(Stored entries)
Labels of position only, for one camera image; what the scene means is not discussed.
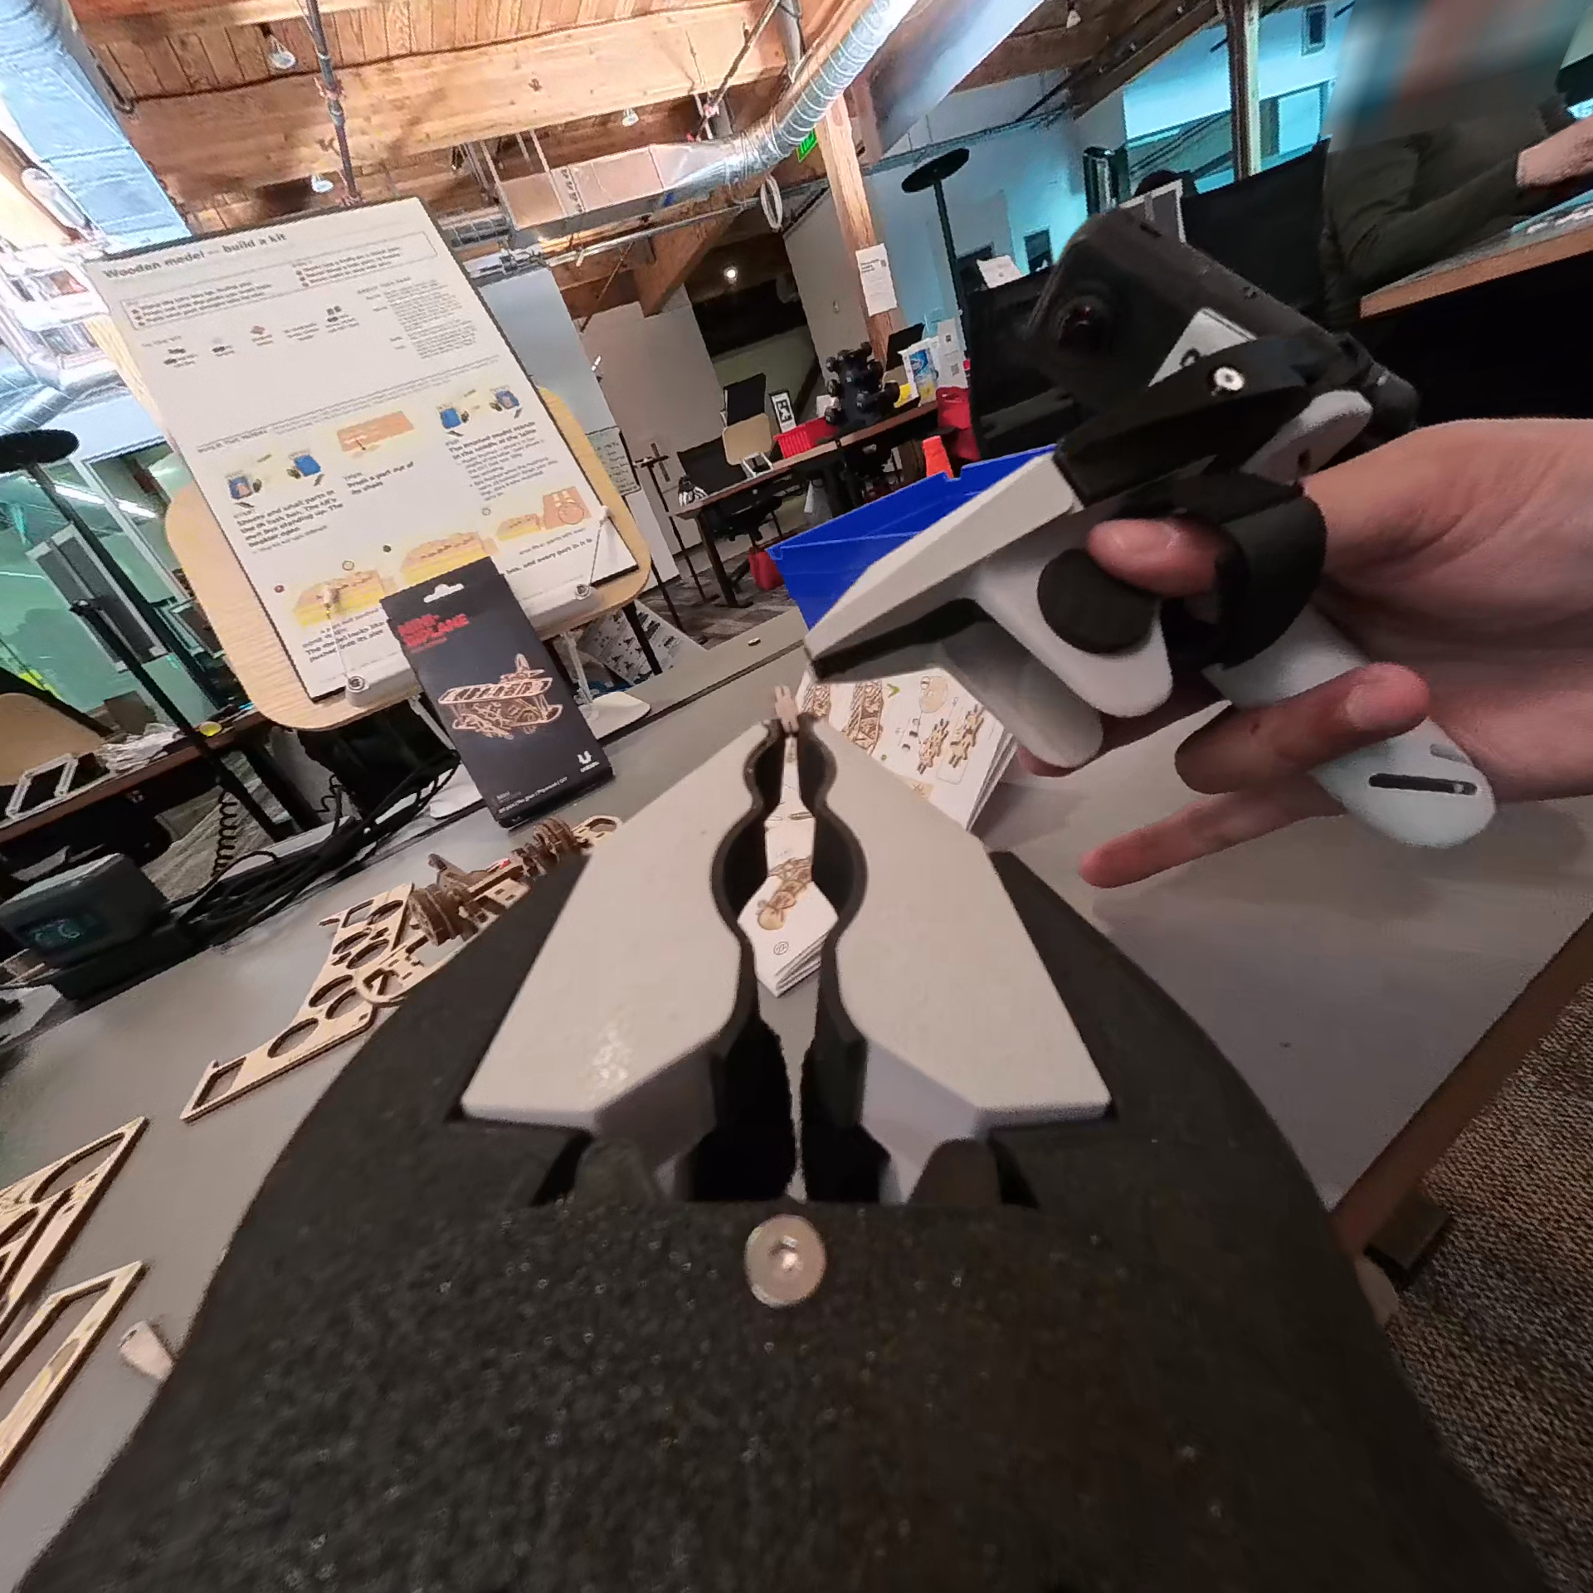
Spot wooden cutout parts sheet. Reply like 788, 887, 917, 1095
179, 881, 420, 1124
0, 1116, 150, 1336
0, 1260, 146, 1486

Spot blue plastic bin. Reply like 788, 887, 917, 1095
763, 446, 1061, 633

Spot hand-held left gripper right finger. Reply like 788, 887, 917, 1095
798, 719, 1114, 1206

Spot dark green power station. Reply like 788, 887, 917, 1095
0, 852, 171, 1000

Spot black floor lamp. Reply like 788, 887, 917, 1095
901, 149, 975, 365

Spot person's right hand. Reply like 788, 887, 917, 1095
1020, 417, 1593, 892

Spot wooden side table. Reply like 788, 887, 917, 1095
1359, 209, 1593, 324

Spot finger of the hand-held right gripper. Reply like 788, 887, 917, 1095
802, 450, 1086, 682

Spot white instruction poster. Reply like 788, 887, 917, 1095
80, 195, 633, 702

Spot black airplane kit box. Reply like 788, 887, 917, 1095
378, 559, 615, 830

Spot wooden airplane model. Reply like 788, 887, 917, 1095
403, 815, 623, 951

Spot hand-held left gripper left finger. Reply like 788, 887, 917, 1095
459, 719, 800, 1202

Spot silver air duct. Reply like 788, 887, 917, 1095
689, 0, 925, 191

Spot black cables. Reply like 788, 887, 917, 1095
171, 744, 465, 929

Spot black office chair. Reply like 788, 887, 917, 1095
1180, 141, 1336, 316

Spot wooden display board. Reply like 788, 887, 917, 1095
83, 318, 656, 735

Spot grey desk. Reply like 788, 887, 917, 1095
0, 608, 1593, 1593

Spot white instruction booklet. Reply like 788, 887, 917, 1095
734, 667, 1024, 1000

### Task objective
Your answer must be an exact transcription of every entry, minus the pictures.

### Answer box
Labels of position only, for one camera image; what the scene means is not discussed.
Spot wooden cutout parts sheet. Reply like 788, 887, 917, 1095
179, 881, 420, 1124
0, 1116, 150, 1336
0, 1260, 146, 1486

Spot blue plastic bin. Reply like 788, 887, 917, 1095
763, 446, 1061, 633

Spot hand-held left gripper right finger. Reply like 788, 887, 917, 1095
798, 719, 1114, 1206

Spot dark green power station. Reply like 788, 887, 917, 1095
0, 852, 171, 1000

Spot black floor lamp. Reply like 788, 887, 917, 1095
901, 149, 975, 365

Spot person's right hand. Reply like 788, 887, 917, 1095
1020, 417, 1593, 892

Spot wooden side table. Reply like 788, 887, 917, 1095
1359, 209, 1593, 324

Spot finger of the hand-held right gripper. Reply like 788, 887, 917, 1095
802, 450, 1086, 682

Spot white instruction poster. Reply like 788, 887, 917, 1095
80, 195, 633, 702

Spot black airplane kit box. Reply like 788, 887, 917, 1095
378, 559, 615, 830

Spot wooden airplane model. Reply like 788, 887, 917, 1095
403, 815, 623, 951

Spot hand-held left gripper left finger. Reply like 788, 887, 917, 1095
459, 719, 800, 1202

Spot silver air duct. Reply like 788, 887, 917, 1095
689, 0, 925, 191

Spot black cables. Reply like 788, 887, 917, 1095
171, 744, 465, 929

Spot black office chair. Reply like 788, 887, 917, 1095
1180, 141, 1336, 316

Spot wooden display board. Reply like 788, 887, 917, 1095
83, 318, 656, 735

Spot grey desk. Reply like 788, 887, 917, 1095
0, 608, 1593, 1593

Spot white instruction booklet. Reply like 788, 887, 917, 1095
734, 667, 1024, 1000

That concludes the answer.